Figure 2. Example showing the normalization of default reference time lags across raw data files recorded at the forest site Davos in Switzerland. Shown are found instantaneous time lags (red) between turbulent wind data and turbulent CO2 mixing ratios, calculated daily reference default lags (yellow bars), normalization correction (blue arrows) and the daily default reference lag after normalization (green bar). Negative lag values mean that the CO2 signal was lagged behind the wind data, e.g., -400 means that the instantaneous CO2 records arrived 400 records (corresponds to 20s in this example) later at the analyzer than the wind data. Daily default reference lags were calculated as the 3-day median time lag from a selection of high-quality time lags, i.e., when cross-covariance analyses yielded a clear covariance peak. The normalization correction is applied dynamically to shift the CO2 data so that the default time lag is found close to zero across files.
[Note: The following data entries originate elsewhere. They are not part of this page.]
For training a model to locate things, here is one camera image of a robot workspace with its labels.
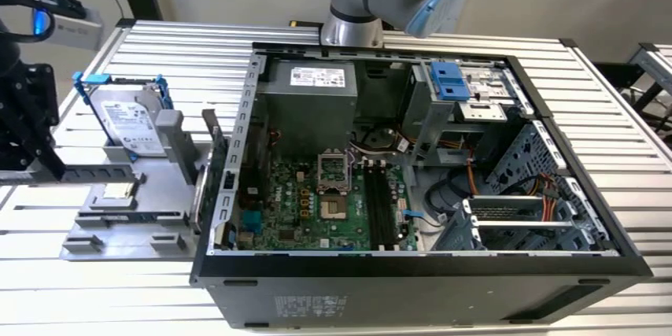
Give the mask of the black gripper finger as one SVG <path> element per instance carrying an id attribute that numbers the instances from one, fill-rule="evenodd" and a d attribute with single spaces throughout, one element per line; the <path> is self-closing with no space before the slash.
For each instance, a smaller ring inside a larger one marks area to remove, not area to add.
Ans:
<path id="1" fill-rule="evenodd" d="M 8 183 L 59 183 L 65 165 L 49 133 L 36 132 L 32 126 L 28 117 L 8 108 Z"/>

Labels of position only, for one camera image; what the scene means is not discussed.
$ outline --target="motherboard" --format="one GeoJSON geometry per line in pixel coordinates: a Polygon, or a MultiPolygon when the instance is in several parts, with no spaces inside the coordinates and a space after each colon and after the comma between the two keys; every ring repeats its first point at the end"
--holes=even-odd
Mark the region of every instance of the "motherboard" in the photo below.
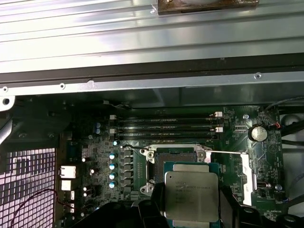
{"type": "Polygon", "coordinates": [[[67,159],[77,163],[75,207],[85,213],[74,220],[111,201],[130,207],[150,198],[166,162],[217,163],[219,186],[274,220],[286,197],[273,120],[279,123],[278,110],[265,114],[260,106],[117,109],[78,120],[81,133],[69,142],[67,159]]]}

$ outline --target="ventilation grille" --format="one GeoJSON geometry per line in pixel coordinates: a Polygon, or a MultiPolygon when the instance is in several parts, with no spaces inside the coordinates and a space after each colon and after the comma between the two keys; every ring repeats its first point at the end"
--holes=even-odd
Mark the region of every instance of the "ventilation grille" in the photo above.
{"type": "MultiPolygon", "coordinates": [[[[10,152],[6,172],[0,173],[0,227],[9,228],[13,213],[39,190],[55,189],[55,149],[10,152]]],[[[54,193],[31,199],[19,211],[14,228],[51,228],[54,193]]]]}

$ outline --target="red wire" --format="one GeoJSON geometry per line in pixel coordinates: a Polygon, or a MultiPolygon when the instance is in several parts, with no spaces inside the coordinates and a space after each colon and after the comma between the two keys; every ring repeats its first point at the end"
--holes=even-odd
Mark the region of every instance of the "red wire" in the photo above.
{"type": "Polygon", "coordinates": [[[276,122],[276,127],[277,128],[281,128],[281,124],[279,124],[278,122],[276,122]]]}
{"type": "Polygon", "coordinates": [[[27,202],[29,202],[31,199],[33,199],[33,198],[35,198],[36,196],[40,195],[41,193],[44,193],[44,192],[47,192],[47,191],[52,191],[52,192],[55,194],[55,201],[56,201],[57,203],[59,203],[59,204],[62,205],[62,206],[67,206],[68,208],[74,209],[74,208],[71,207],[70,205],[68,205],[68,204],[66,204],[66,203],[63,203],[63,202],[60,202],[60,201],[58,200],[58,193],[57,193],[56,190],[54,190],[54,189],[43,189],[43,190],[41,190],[41,191],[36,192],[34,195],[30,196],[29,198],[27,198],[24,202],[22,202],[22,203],[20,204],[19,208],[18,208],[18,209],[14,212],[14,214],[13,214],[13,218],[12,218],[12,220],[11,220],[11,222],[10,222],[10,228],[13,228],[13,227],[14,227],[14,220],[15,220],[15,218],[16,218],[18,212],[20,211],[20,209],[21,209],[27,202]]]}

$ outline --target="screw hole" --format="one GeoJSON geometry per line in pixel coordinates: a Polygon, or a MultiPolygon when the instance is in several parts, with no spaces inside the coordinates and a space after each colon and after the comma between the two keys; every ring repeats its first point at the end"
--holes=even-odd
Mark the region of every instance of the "screw hole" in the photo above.
{"type": "Polygon", "coordinates": [[[10,103],[9,99],[7,99],[7,98],[3,99],[3,104],[4,105],[8,105],[9,103],[10,103]]]}

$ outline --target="black cable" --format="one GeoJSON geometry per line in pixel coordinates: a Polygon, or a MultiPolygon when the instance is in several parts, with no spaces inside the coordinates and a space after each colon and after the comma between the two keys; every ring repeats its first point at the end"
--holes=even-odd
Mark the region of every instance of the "black cable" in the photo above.
{"type": "Polygon", "coordinates": [[[301,173],[296,178],[293,179],[293,181],[290,183],[288,189],[287,189],[287,195],[289,195],[291,188],[293,188],[297,182],[299,182],[301,179],[304,178],[304,173],[301,173]]]}
{"type": "Polygon", "coordinates": [[[280,105],[280,104],[285,103],[285,102],[299,100],[299,99],[304,99],[304,96],[296,96],[296,97],[292,97],[292,98],[288,98],[288,99],[285,99],[285,100],[274,102],[274,103],[270,104],[269,106],[267,106],[264,111],[267,111],[267,110],[269,110],[270,108],[272,108],[276,105],[280,105]]]}
{"type": "Polygon", "coordinates": [[[292,123],[288,126],[285,126],[281,130],[281,136],[284,137],[284,136],[289,135],[289,134],[297,133],[301,130],[304,130],[304,120],[292,123]]]}
{"type": "Polygon", "coordinates": [[[288,209],[294,205],[297,205],[297,204],[300,204],[300,203],[303,203],[304,202],[304,194],[303,195],[300,195],[294,199],[292,199],[291,201],[283,204],[283,214],[288,214],[288,209]]]}
{"type": "Polygon", "coordinates": [[[290,140],[282,140],[282,144],[292,145],[292,146],[304,146],[304,142],[290,141],[290,140]]]}
{"type": "Polygon", "coordinates": [[[126,144],[126,145],[120,146],[121,149],[126,148],[126,147],[131,147],[132,149],[139,149],[139,150],[143,149],[143,147],[140,147],[140,146],[132,146],[132,145],[130,145],[130,144],[126,144]]]}
{"type": "Polygon", "coordinates": [[[29,202],[31,199],[35,198],[36,196],[42,194],[42,193],[45,193],[45,192],[48,192],[48,191],[52,191],[54,194],[55,194],[55,202],[61,204],[62,206],[66,206],[68,208],[71,208],[71,209],[74,209],[73,207],[71,207],[70,205],[66,204],[66,203],[63,203],[61,201],[58,200],[58,193],[56,190],[54,189],[43,189],[43,190],[40,190],[36,193],[34,193],[33,195],[31,195],[30,197],[28,197],[26,200],[24,200],[22,203],[20,203],[19,207],[17,210],[14,211],[14,214],[13,214],[13,218],[12,220],[10,221],[10,228],[13,228],[14,227],[14,221],[15,221],[15,218],[16,216],[18,215],[18,212],[21,210],[21,208],[24,207],[24,205],[29,202]]]}

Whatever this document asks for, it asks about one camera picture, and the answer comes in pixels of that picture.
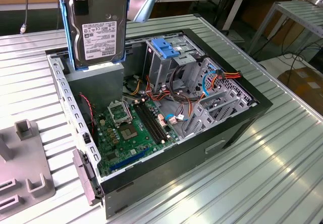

Note the systematic shift in time lags starting after 27 Oct 2016.
The ICOS Class 1 site Davos (CH-Dav), a subalpine forest ecosystem station in the east of Switzerland, provides one of the longest continuous time series (24 years and running) of ecosystem fluxes globally. Since 2016, measurements of the strong GHG N2O are recorded by a closed-path gas analyzer that also records CO2. To calculate fluxes using the EC method, wind data from the sonic anemometer is combined with instantaneous gas measurements from the gas analyzer. However, the air sampled by the gas analyzer needs a certain amount of time to travel from the tube inlet to the measurement cell in the analyzer and is thus lagged behind the wind signal. The lag between the two signals needs to be compensated for by detecting and then removing the time lag at which the cross-covariance between the turbulent wind and the turbulent gas signal reaches the maximum absolute value. This works generally well when using CO2 (high SNR) but is challenging for N2O (low SNR). Using covariance maximization to search for the lag between wind and N2O mostly fails to accurately detect time lags between the two variables (noisy cross-correlation function), resulting in relatively noisy fluxes. However, since N2O has similar adsorption / desorption characteristics as CO2, it is valid to assume that both compounds need approximately the same time to travel through the tube to the analyzer, i.e., the time lag for both compounds in relation to the wind is similar. Therefore, DYCO can be applied (i) to calculate time lags across files for CO2 (reference compound), and then (ii) to remove found CO2 time delays from the N2O signal (target compound). The lag-compensated files produced by DYCO can then be used to calculate N2O fluxes. Since DYCO normalizes time lags across files and compensates the N2O signal for instantaneous CO2 lags, the true lag between wind and N2O can be found close to zero, which in turn facilitates the application of a small time window for the final lag search during flux calculations.
Another application example are managed grasslands where the biosphere-atmosphere exchange of N2O is often characterized by sporadic high-emission events [e.g., @Hoertnagl2018; @Merbold2014]. While high N2O quantities can be emitted during and after management events such as fertilizer application and ploughing, fluxes in between those events typically remain low and often below the limit-of-detection of the applied analyzer. In this case, calculating N2O fluxes works well during the high-emission periods (high SNR) but is challenging during the rest of the year (low SNR). Here, DYCO can be used to first calculate time lags for a reference gas measured in the same analyzer (e.g., CO2, CO, CH4) and then remove reference time lags from the N2O data.
This work was supported by the Swiss National Science Foundation SNF (ICOS CH, grant nos. 20FI21_148992, 20FI20_173691) and the EU project Readiness of ICOS for Necessities of integrated Global Observations RINGO (grant no. 730944).